Is that enough jargon yet? I’ll put it another way – essentially my lessons take 2 forms:
- Lessons where I start from a point the children have specified, negotiate the learning goals and guide them to achieve them. (You can see why co-construction is a useful term for this, as the children work together with the adult to ‘constuct’ the scaffold).
- Lessons where I define the learning goal, set the specified success criteria (or steps to success, learning ladder – whatever you want to call it) and teach the various stages until the children achieve the learning goal.
Or going back to the terminology, I use 2 types of scaffolding – negotiated and rigid.
So in my research I did a half-term of negotiated scaffolding, using blogging, Twitter, video sharing and Google Docs for the children to collaborate with each other and beyond to the wider world. One of the particular highlights was when a student, writing the date asked the question: “I wonder if there’s a birthday on every day of the year?” She posted the question to the blog, I put it out on Twitter and there were some great responses from maths teachers in different parts of the world by the next day. Excited, motivated, inspired – the children went on to solve the problem the next day.
I then did a half-term of ‘rigid scaffolding’. I mainly taught skills like written methods and simplification of fractions. Sounds pretty tedious.
What was interesting was that the children made progress in both periods, during both the rigid and the negotiated scaffolding. And not only that they made double the expected progress. There may be many different explanations for this, but I suspect that the ownership that the children were able to take from the negotiated scaffolding part carried over into the rigid scaffolding part – the children knew that they were in a learning relationship with myself, each other and also people beyond the classroom and it motivated them to really excel.
Sadly, much teaching in the UK primary sector (especially in maths), is dominated by the rigid scaffold. Alexander (2004) calls it ‘pedagogical prescription’ and Thompson (2008) says:
“at the deeper level of classroom discourse, pupil– teacher interaction was still dominated by closed questions, emphasizing recall rather than speculation and problem-solving”
And with the ‘rigid scaffold’ the worksheet is king. It enables a teacher to give a ‘learning ladder'; to leave the children to get on with it; to ask mainly closed questions
The fact is that social media had enabled me and the children to recapture the dialogue. It forced us to think ‘socially'; to talk about what we were doing; to ask questions that were more open-ended.
So why the warning bell?
Well it suddenly struck me that the learning platform – if I filled it up with stuff – would become just like a worksheet. I had talking the ‘blank sheet’ approach of Google Docs and was busy writing over the lovely blank spaces with content. I could continue fill it up with an activity for every piece of learning needed, forgetting that each child may have different starting points and forgetting that negotiating the way through the learning is an extra-ordinarily powerful method.

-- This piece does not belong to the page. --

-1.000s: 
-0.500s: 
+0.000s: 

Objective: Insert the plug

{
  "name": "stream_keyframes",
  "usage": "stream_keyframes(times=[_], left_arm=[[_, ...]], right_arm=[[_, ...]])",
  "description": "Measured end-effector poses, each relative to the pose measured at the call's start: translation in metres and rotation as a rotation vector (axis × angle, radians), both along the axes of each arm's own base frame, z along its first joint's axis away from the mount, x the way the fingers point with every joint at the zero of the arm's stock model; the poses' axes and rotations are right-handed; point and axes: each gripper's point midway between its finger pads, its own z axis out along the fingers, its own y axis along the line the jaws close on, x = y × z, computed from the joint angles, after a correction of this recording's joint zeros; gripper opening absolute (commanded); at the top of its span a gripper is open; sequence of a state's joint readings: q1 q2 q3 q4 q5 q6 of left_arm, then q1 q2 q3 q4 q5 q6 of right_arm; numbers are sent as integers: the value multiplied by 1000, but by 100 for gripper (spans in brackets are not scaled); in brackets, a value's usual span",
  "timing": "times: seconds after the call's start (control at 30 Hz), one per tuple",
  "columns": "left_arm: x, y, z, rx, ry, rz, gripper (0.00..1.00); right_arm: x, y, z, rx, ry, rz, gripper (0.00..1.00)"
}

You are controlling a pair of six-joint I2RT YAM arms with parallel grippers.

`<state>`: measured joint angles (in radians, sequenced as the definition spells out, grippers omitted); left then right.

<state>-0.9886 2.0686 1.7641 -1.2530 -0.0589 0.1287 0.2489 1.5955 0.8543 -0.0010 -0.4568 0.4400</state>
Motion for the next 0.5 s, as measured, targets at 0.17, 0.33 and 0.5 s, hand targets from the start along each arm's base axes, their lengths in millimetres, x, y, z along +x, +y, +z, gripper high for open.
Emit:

The lesson for me is that I need to be prepared to continue the dialogue with the children, finding ways in the learning platform to do it. I need to avoid the temptation of ‘closing off’ the learning platform, making everything rigid and I need to enable children to negotiate their own learning on the learning platform with me – to become creators of content themselves. A helpful progression for developing learning platforms can be found on this #edjournal article: ‘Implementing New Technological Tools in Schools.’
There’s still a place for the rigid scaffold, but it needs to be blended with the negotiated one. In the same way there’s still a place for the worksheet and the highly structured online course, but they need to be blended with negotiation and dialogue, both face-to-face and social media.